What the exercise asks =>
Will you extract the entries word for word? Images should not appear in the copy.

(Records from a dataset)
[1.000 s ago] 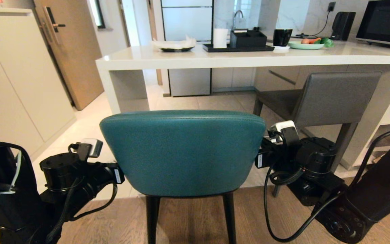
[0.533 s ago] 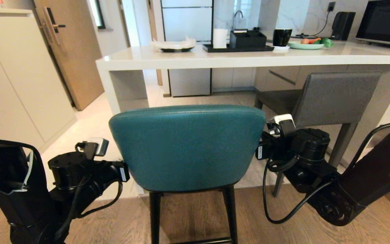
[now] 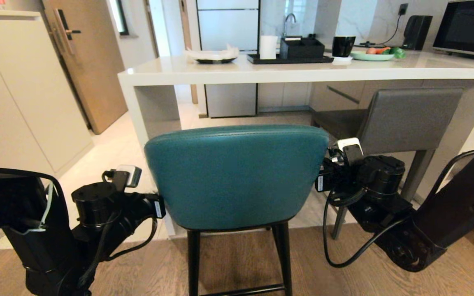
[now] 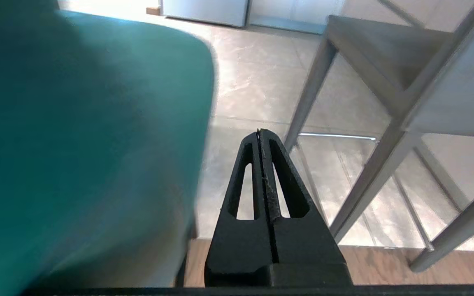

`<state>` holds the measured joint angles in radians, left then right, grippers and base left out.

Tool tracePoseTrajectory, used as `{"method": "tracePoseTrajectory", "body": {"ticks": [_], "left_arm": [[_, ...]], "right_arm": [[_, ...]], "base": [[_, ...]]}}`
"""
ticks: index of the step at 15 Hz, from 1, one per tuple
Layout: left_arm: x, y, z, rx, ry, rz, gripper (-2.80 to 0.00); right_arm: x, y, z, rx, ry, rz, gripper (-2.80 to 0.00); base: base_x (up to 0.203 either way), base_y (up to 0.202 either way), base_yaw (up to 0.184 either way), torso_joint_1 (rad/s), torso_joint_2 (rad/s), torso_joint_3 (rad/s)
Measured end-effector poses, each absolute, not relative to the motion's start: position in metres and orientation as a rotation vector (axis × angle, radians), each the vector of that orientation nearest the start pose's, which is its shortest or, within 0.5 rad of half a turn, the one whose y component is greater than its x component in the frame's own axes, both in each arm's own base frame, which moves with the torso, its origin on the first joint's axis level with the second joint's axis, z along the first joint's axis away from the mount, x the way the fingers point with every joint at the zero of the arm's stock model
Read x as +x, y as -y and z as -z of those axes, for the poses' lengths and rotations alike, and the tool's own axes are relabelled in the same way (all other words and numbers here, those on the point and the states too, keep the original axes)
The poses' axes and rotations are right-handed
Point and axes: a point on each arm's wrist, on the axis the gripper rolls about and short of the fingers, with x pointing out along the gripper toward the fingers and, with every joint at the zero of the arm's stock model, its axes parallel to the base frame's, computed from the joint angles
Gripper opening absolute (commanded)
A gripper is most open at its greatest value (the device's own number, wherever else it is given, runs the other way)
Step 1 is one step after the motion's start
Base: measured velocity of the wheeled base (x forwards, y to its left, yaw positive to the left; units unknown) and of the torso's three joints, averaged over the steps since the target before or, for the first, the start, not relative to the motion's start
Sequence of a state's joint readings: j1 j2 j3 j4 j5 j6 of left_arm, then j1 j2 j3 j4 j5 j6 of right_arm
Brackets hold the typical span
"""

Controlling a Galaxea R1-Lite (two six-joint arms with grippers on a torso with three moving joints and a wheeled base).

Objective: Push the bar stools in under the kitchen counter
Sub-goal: Push the blue chair back under the dining table

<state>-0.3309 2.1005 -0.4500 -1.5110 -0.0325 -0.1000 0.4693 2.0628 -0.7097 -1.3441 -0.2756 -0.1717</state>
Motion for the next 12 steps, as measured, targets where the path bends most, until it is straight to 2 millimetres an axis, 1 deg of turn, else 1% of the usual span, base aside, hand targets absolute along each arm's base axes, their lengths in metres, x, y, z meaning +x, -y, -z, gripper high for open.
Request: {"method": "tracePoseTrajectory", "body": {"ticks": [3,4,7,12], "left_arm": [[0.308,0.113,-0.066,-0.08,-0.12,0.329,-2.8],[0.31,0.119,-0.067,-0.079,-0.113,0.324,-2.8],[0.319,0.134,-0.069,-0.073,-0.099,0.3,-2.8],[0.327,0.137,-0.064,-0.072,-0.094,0.296,-2.8]], "right_arm": [[0.308,-0.158,-0.113,-0.177,0.005,-0.222,-2.8],[0.306,-0.16,-0.113,-0.178,0.003,-0.221,-2.8],[0.304,-0.159,-0.115,-0.176,0.006,-0.213,-2.8],[0.305,-0.16,-0.114,-0.174,0.007,-0.216,-2.8]], "base": [[0.0,0.0,0.0,0.0,0.0,0.0],[0.0,0.0,0.0,0.0,0.0,0.0],[0.0,0.0,0.0,0.0,0.0,0.0],[0.0,0.0,0.0,0.0,0.0,0.0]]}}
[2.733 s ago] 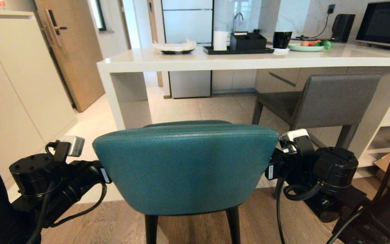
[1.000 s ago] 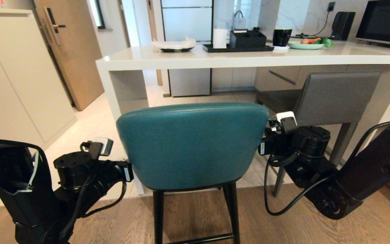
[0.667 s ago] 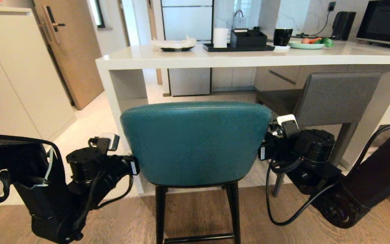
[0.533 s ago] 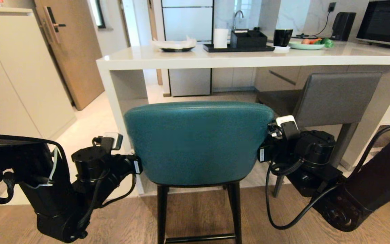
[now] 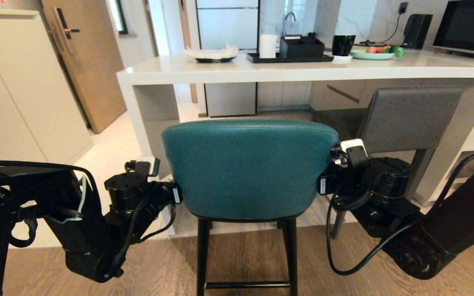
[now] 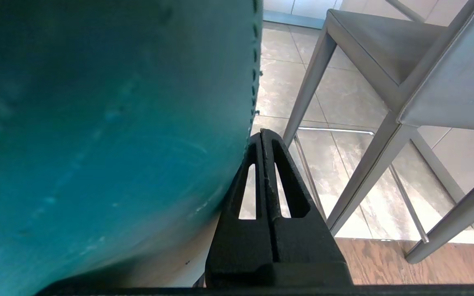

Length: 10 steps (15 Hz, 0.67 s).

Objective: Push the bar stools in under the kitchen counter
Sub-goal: Push the blue chair back under the dining table

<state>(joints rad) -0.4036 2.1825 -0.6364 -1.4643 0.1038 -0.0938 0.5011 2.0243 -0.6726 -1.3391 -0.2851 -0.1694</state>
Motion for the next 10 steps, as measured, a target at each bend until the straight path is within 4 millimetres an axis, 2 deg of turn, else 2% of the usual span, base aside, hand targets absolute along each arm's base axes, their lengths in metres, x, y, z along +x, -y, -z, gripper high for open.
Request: {"method": "tracePoseTrajectory", "body": {"ticks": [4,10], "left_arm": [[0.323,0.135,-0.065,-0.065,-0.094,0.292,-2.8],[0.321,0.134,-0.066,-0.032,-0.058,0.279,-2.8]], "right_arm": [[0.309,-0.162,-0.111,-0.153,0.004,-0.224,-2.8],[0.329,-0.16,-0.112,-0.15,0.029,-0.204,-2.8]], "base": [[0.0,0.0,0.0,0.0,0.0,0.0],[0.0,0.0,0.0,0.0,0.0,0.0]]}}
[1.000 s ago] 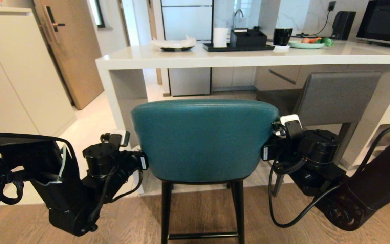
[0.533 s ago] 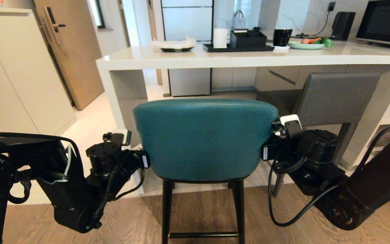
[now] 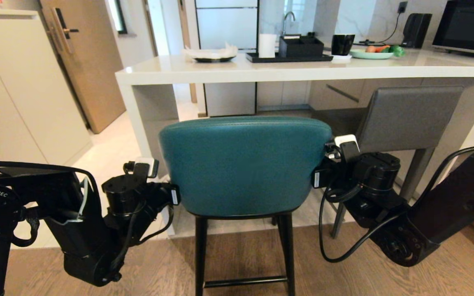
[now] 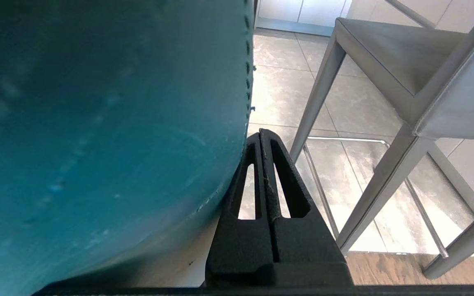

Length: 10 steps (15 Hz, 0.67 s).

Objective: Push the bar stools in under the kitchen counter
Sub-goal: Push the blue chair back under the dining table

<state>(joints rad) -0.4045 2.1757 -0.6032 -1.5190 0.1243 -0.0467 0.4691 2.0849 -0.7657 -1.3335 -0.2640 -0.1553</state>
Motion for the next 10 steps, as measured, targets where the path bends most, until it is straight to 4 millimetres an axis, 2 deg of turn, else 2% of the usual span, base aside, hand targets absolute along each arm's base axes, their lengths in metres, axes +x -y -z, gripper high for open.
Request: {"method": "tracePoseTrajectory", "body": {"ticks": [10], "left_arm": [[0.3164,0.1325,-0.0694,0.034,-0.05,0.291,-2.8]], "right_arm": [[0.3236,-0.1489,-0.111,-0.147,0.017,-0.17,-2.8]], "base": [[0.0,0.0,0.0,0.0,0.0,0.0]]}}
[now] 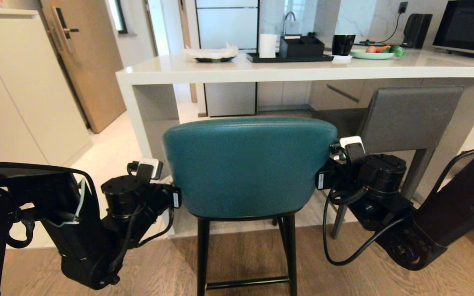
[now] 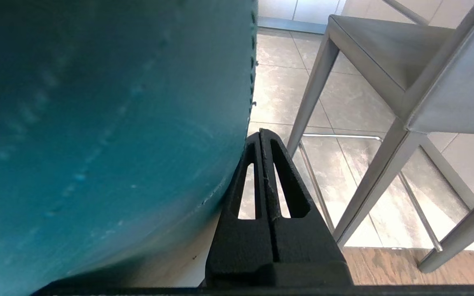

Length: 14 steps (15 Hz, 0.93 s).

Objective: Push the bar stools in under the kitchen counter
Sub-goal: Push the blue chair back under the dining table

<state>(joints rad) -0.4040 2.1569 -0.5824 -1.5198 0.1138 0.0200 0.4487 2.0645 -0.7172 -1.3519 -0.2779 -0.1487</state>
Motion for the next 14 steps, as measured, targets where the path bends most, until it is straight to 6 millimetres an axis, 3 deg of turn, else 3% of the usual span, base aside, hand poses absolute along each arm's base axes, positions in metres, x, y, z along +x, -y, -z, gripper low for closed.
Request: {"method": "tracePoseTrajectory", "body": {"ticks": [5,9,12,14], "left_arm": [[0.308,0.125,-0.074,0.035,-0.057,0.283,-2.8],[0.306,0.108,-0.085,0.024,-0.029,0.243,-2.8],[0.301,0.091,-0.094,0.02,-0.018,0.194,-2.8],[0.288,0.082,-0.1,0.023,-0.026,0.179,-2.8]], "right_arm": [[0.314,-0.145,-0.118,-0.148,0.02,-0.169,-2.8],[0.307,-0.14,-0.133,-0.129,0.06,-0.157,-2.8],[0.301,-0.125,-0.144,-0.122,0.083,-0.115,-2.8],[0.289,-0.108,-0.148,-0.128,0.066,-0.077,-2.8]], "base": [[0.0,0.0,0.0,0.0,0.0,0.0],[0.0,0.0,0.0,0.0,0.0,0.0],[0.0,0.0,0.0,0.0,0.0,0.0],[0.0,0.0,0.0,0.0,0.0,0.0]]}}
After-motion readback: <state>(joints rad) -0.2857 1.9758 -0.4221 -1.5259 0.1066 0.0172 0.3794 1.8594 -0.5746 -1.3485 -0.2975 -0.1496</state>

Problem solution =>
[1.000 s ago] 
[0.533 s ago] 
[now] 
[now] 

`<state>` holds the measured joint angles in radians, left then right, grippers and base left out.

Tool tracePoseTrajectory, used as `{"method": "tracePoseTrajectory", "body": {"ticks": [_], "left_arm": [[_, ...]], "right_arm": [[_, ...]], "base": [[_, ...]]}}`
"""
ticks: index of the step at 15 Hz, from 1, one per tuple
Layout: left_arm: x, y, z, rx, ry, rz, gripper (-2.80 to 0.00); right_arm: x, y, z, rx, ry, rz, gripper (-2.80 to 0.00); base: base_x (up to 0.203 either way), base_y (up to 0.202 either way), base_yaw (up to 0.184 either way), torso_joint_1 (rad/s), torso_joint_2 (rad/s), torso_joint_3 (rad/s)
Measured end-effector poses, each absolute, not relative to the motion's start: position in metres and orientation as a rotation vector (axis × angle, radians), each the vector of that orientation nearest the start pose's, which is its shortest or, within 0.5 rad of half a turn, the one whose y component is greater than its x component in the frame's own axes, both in each arm's own base frame, which moves with the torso, its origin on the first joint's axis level with the second joint's axis, z along the first joint's axis away from the mount, x the way the fingers point with every joint at the zero of the arm's stock model
Read x as +x, y as -y and z as -z of those axes, for the poses' lengths and rotations alike, and the tool's own axes are relabelled in the same way (all other words and numbers here, those on the point and the states too, keep the original axes)
The poses' axes and rotations are right-handed
Point and axes: a point on each arm's wrist, on the axis the gripper rolls about and short of the fingers, with x pointing out along the gripper toward the fingers and, with every joint at the zero of the arm's stock model, its axes parallel to the base frame's, computed from the joint angles
Gripper opening absolute (commanded)
A gripper is most open at its greatest value (the device's own number, wherever else it is given, runs the other way)
Step 1 is one step after the motion's start
Base: measured velocity of the wheeled base (x forwards, y to its left, yaw positive to the left; units unknown) and of the torso's three joints, averaged over the steps since the target before or, for the first, the start, not relative to the motion's start
Sequence of a state's joint readings: j1 j2 j3 j4 j5 j6 of left_arm, then j1 j2 j3 j4 j5 j6 of right_arm
Brackets hold the typical span
"""

Controlling a Galaxea R1-Lite (two six-joint arms with grippers on a torso with three moving joints and a wheeled base).

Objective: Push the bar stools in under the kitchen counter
Sub-goal: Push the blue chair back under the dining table

<state>-0.3309 2.1005 -0.4500 -1.5110 -0.0325 -0.1000 0.4693 2.0628 -0.7097 -1.3441 -0.2756 -0.1717</state>
Motion for the next 12 steps, as measured, targets where the path bends most, until it is straight to 2 millimetres an axis, 1 deg of turn, else 1% of the usual span, base aside, hand targets absolute along each arm's base axes, their lengths in metres, x, y, z meaning +x, -y, -z, gripper high for open.
Request: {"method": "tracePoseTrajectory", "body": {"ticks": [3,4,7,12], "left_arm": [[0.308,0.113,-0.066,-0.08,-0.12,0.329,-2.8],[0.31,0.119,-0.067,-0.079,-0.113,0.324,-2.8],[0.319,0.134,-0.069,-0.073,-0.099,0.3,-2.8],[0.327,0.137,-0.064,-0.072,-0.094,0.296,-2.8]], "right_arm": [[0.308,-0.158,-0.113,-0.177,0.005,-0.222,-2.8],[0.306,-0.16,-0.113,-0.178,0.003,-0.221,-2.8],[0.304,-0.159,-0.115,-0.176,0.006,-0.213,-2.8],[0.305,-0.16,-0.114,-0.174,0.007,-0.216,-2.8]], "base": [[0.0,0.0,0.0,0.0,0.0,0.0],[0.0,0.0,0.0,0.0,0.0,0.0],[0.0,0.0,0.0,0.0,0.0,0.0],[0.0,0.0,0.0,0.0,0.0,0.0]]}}
[2.733 s ago] 
[1.000 s ago] 
[0.667 s ago] 
[0.533 s ago] 
[now] 
[now] 

Length: 10 steps (15 Hz, 0.67 s).

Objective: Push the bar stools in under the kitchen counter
Sub-goal: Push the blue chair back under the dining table

<state>(joints rad) -0.4036 2.1825 -0.6364 -1.4643 0.1038 -0.0938 0.5011 2.0243 -0.6726 -1.3391 -0.2851 -0.1694</state>
Motion for the next 10 steps, as measured, a target at each bend until the straight path is within 4 millimetres an axis, 2 deg of turn, else 2% of the usual span, base aside, hand targets absolute along each arm's base axes, their lengths in metres, x, y, z along +x, -y, -z, gripper high for open.
Request: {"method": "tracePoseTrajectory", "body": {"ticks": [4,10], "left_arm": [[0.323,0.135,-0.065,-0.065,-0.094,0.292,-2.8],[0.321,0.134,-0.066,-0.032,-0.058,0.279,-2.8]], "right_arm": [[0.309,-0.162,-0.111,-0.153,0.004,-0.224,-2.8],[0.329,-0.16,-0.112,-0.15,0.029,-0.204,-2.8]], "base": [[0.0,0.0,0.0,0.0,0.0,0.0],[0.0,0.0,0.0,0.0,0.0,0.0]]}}
[1.000 s ago] 
[0.533 s ago] 
[now] 
[now] 

Length: 10 steps (15 Hz, 0.67 s).

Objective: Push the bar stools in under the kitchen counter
Sub-goal: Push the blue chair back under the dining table

<state>(joints rad) -0.4045 2.1757 -0.6032 -1.5190 0.1243 -0.0467 0.4691 2.0849 -0.7657 -1.3335 -0.2640 -0.1553</state>
Motion for the next 10 steps, as measured, targets where the path bends most, until it is straight to 4 millimetres an axis, 2 deg of turn, else 2% of the usual span, base aside, hand targets absolute along each arm's base axes, their lengths in metres, axes +x -y -z, gripper high for open.
Request: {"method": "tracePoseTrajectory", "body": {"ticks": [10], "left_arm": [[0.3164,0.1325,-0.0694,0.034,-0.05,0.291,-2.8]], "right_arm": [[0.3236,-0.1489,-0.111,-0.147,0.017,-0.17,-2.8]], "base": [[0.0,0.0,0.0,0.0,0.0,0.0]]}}
[now] 
[now] 

Length: 14 steps (15 Hz, 0.93 s).

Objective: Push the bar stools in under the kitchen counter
Sub-goal: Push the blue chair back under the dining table

<state>(joints rad) -0.4040 2.1569 -0.5824 -1.5198 0.1138 0.0200 0.4487 2.0645 -0.7172 -1.3519 -0.2779 -0.1487</state>
Motion for the next 14 steps, as measured, targets where the path bends most, until it is straight to 6 millimetres an axis, 3 deg of turn, else 3% of the usual span, base aside, hand poses absolute along each arm's base axes, positions in metres, x, y, z along +x, -y, -z, gripper low for closed.
Request: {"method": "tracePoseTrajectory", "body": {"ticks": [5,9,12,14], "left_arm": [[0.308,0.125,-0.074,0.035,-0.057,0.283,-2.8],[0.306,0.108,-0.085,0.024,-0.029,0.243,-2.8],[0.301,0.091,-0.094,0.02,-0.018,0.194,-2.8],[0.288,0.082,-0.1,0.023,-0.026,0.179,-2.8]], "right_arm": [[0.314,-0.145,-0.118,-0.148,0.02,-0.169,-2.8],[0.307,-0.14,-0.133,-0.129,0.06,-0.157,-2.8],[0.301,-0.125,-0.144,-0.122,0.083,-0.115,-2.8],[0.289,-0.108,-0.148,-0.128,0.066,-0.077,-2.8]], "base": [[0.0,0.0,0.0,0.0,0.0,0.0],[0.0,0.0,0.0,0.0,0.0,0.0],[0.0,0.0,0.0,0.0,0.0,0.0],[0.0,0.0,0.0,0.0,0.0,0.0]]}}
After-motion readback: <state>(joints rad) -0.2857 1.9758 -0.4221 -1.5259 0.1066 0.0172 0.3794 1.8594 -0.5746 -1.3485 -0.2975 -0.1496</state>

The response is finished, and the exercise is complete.